Task instructions: Set the listing down again exactly, please, apart from its pictures.

Information shown:
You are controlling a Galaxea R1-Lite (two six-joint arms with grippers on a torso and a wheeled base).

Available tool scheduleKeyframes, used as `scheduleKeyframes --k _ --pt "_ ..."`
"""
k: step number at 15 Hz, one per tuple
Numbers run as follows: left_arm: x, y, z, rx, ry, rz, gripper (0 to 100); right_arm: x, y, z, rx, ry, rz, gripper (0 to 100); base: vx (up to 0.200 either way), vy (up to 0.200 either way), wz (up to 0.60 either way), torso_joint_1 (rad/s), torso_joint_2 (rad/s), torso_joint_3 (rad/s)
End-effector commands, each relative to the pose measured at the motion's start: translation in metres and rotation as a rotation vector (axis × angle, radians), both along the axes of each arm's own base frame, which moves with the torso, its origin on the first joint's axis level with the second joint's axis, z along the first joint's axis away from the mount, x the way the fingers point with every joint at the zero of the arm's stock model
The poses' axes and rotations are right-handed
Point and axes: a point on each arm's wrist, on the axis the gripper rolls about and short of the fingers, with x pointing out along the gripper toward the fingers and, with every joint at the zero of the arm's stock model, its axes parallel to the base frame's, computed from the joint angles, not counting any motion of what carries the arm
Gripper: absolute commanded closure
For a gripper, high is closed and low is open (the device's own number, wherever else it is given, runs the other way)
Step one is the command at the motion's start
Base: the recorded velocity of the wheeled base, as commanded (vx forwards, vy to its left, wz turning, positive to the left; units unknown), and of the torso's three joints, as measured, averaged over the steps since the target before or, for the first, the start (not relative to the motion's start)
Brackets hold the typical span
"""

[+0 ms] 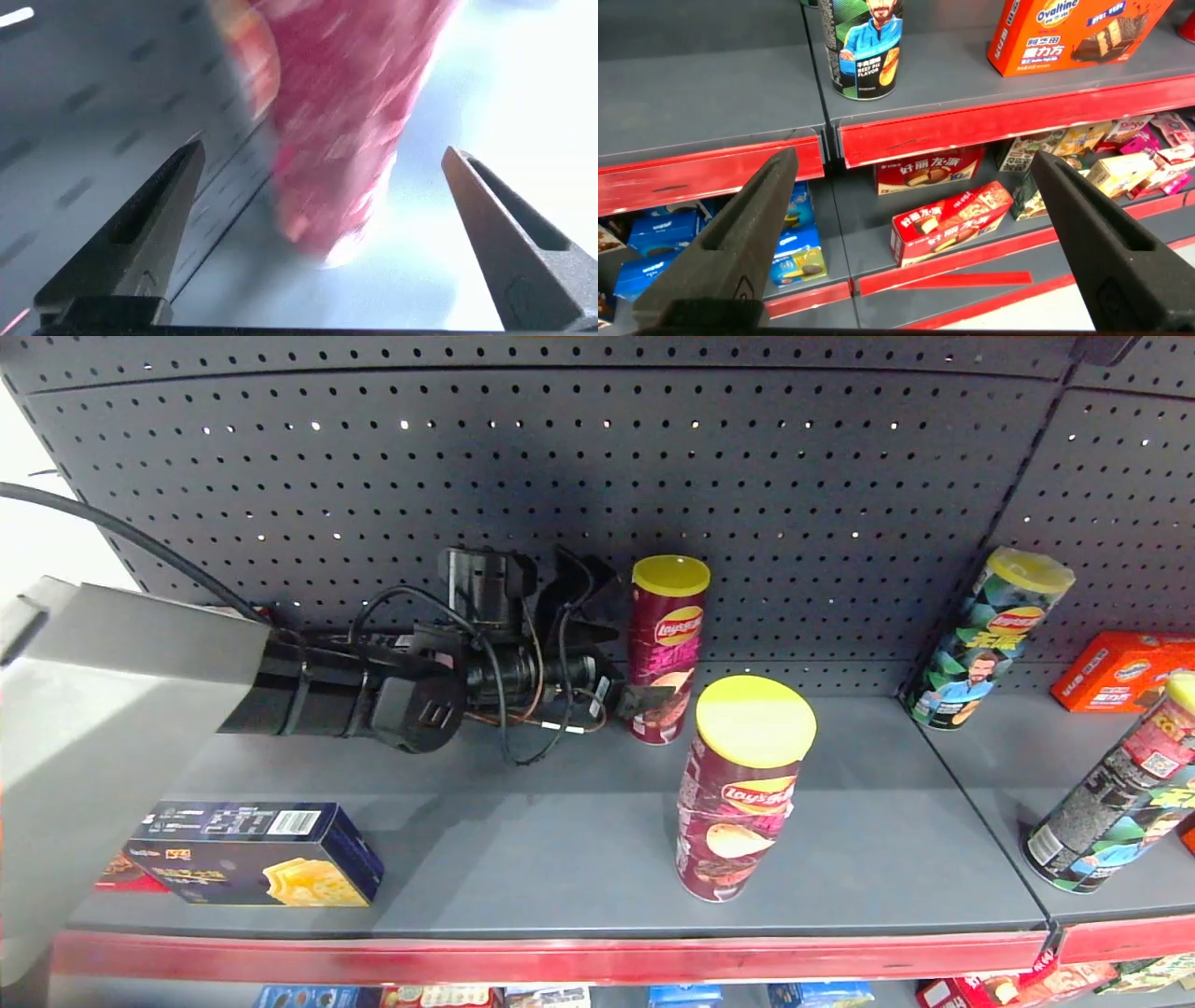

Expected output:
You are controlling a Galaxea R1-Lite (two six-joint arms with grippers on a torso and a wheeled base).

Available tool scheduleKeyframes, used as `scheduleKeyframes --k _ --pt "_ ..."`
"""
k: step number at 15 Hz, one per tuple
Numbers run as follows: left_arm: x, y, z, rx, ry, rz, gripper (0 to 100); right_arm: x, y, z, rx, ry, rz, gripper (0 to 100); base: vx (up to 0.200 either way), vy (up to 0.200 either way), wz (up to 0.60 either way), torso_joint_1 (rad/s), torso_joint_2 (rad/s), torso_joint_3 (rad/s)
End-effector commands, each relative to the pose measured at the motion's start: translation in metres and rotation as a rotation vector (axis × angle, radians), both along the axes of each arm's own base frame, which moves with the torso, its origin on the first joint's axis level with the second joint's axis, z along the first joint's axis away from the mount, x the way the fingers point with every joint at the zero of the arm's stock model
The poses' axes and rotations are right-handed
Point and axes: a point on each arm's wrist, on the axis the gripper rolls about and short of the fingers, with x pointing out along the gripper toward the fingers and, with every joint at the zero of the arm's stock model, its axes parallel to the base frame's, computed from the joint angles, not counting any motion of what carries the arm
Gripper: absolute commanded closure
For a gripper, high is closed and low is open (the device's own number, wherever else it is given, runs the other way)
Step one is the command at the motion's start
Base: the recorded velocity of the wheeled base, as commanded (vx forwards, vy to its left, wz turning, positive to the left; units unknown), and of the torso's three joints, as measured, averaged over the steps since the target before or, for the first, the start (not relative to the motion's start)
Brackets hold the typical span
"""

[+0 ms] 

No further answer is needed.